Latent TGF-beta1 protects against crescentic glomerulonephritis

Affiliations

Latent TGF-beta1 protects against crescentic glomerulonephritis

Xiao R Huang et al. J Am Soc Nephrol. 2008 Feb.

Abstract

Despite the critical role that TGF-beta plays in renal fibrosis, transgenic mice that overexpress human latent TGF-beta1 in the skin exhibit normal renal histology and function even though circulating levels of latent TGF-beta1 are an order of magnitude higher than wild-type animals. In fact, latent TGF-beta1 seems to protect against renal inflammation in a model of ureteral obstruction. It is unknown, however, whether latent TGF-beta1 also has this effect in immunologically mediated forms of renal disease such as anti-GBM crescentic glomerulonephritis. We induced anti-GBM disease in wild-type and transgenic mice overexpressing latent TGF-beta1 in keratinocytes. After 14 days, wild-type mice developed progressive crescentic glomerulonephritis with severe renal inflammation and fibrosis.
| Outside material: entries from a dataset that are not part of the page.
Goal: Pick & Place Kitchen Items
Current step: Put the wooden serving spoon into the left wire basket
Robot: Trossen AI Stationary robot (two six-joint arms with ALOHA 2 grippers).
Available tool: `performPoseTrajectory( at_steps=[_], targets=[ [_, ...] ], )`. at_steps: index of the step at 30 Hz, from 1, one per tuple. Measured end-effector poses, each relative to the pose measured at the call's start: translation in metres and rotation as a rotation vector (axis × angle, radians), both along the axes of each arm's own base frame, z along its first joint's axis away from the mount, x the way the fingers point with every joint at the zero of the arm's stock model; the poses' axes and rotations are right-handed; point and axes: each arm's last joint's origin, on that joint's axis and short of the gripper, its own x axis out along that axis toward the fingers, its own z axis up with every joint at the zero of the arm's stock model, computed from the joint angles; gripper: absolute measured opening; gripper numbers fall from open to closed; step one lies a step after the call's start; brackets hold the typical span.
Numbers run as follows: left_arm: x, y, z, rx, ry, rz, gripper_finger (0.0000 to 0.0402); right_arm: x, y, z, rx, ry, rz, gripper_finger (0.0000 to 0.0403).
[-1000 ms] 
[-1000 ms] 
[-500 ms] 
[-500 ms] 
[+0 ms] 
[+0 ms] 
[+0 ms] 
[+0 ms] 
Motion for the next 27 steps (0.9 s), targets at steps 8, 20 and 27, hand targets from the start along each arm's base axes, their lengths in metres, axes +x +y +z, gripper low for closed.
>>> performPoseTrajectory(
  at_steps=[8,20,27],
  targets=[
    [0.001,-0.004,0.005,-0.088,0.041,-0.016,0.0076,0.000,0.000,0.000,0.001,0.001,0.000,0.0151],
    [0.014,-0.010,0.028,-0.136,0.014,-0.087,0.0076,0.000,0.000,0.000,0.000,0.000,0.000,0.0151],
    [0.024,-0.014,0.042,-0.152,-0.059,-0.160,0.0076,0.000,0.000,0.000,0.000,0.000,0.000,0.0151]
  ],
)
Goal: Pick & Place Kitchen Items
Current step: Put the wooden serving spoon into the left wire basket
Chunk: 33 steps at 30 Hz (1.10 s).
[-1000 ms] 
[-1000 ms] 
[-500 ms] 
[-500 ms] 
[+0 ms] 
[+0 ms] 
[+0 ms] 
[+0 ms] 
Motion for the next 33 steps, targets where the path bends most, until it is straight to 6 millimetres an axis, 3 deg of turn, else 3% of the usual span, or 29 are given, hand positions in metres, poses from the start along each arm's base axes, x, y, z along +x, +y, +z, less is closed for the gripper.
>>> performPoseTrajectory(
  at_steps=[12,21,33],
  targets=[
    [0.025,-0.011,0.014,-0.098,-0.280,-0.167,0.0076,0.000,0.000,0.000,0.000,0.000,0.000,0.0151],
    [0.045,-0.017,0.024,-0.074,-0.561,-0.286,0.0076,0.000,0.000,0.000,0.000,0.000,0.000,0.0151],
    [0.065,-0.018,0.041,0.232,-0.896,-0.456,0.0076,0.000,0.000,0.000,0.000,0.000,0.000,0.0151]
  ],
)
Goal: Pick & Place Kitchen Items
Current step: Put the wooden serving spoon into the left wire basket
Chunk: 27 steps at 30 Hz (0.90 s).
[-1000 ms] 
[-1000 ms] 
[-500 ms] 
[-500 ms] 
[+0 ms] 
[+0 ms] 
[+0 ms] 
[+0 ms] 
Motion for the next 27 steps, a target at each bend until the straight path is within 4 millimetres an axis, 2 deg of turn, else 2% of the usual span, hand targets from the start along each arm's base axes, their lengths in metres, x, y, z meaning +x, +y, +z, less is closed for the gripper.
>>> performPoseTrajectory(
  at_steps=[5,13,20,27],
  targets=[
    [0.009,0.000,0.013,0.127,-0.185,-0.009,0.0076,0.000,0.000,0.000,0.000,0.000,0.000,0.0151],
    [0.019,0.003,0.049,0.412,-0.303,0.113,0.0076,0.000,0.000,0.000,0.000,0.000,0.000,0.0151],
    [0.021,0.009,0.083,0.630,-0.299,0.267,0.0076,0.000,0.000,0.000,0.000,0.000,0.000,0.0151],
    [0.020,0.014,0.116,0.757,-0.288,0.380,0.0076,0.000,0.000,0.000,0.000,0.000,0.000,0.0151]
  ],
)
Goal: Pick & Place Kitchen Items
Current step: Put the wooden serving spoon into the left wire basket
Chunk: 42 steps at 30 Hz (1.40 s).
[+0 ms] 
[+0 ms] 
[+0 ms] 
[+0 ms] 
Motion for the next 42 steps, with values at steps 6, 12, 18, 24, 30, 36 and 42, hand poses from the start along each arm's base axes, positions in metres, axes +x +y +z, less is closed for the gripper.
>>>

In transgenic mice, proteinuria was reduced by 50%, renal function was preserved, and the formation of glomerular crescents was suppressed by 70%. In addition, transgenic animals had reduced renal inflammation, evidenced by a 70% decrease in the accumulation of T cells and macrophages, and reduced expression of renal IL-1beta, TNFalpha, and MCP-1 by 70 to 80%. Progressive renal fibrosis was also prevented in the transgenic mice, and these protective effects were associated with elevated levels of latent, but not active, TGF-beta1 in plasma and renal tissue. Renal Smad7 was up-regulated and both NF-kappaB and TGF-beta/Smad2/3 activation were suppressed. In conclusion, mice overexpressing latent TGF-beta1 in the skin were protected against anti-GBM crescentic glomerulonephritis, possibly via Smad 7-mediated inhibition of NF-kappaB-dependent renal inflammation and TGF-beta/Smad2/3-dependent fibrosis.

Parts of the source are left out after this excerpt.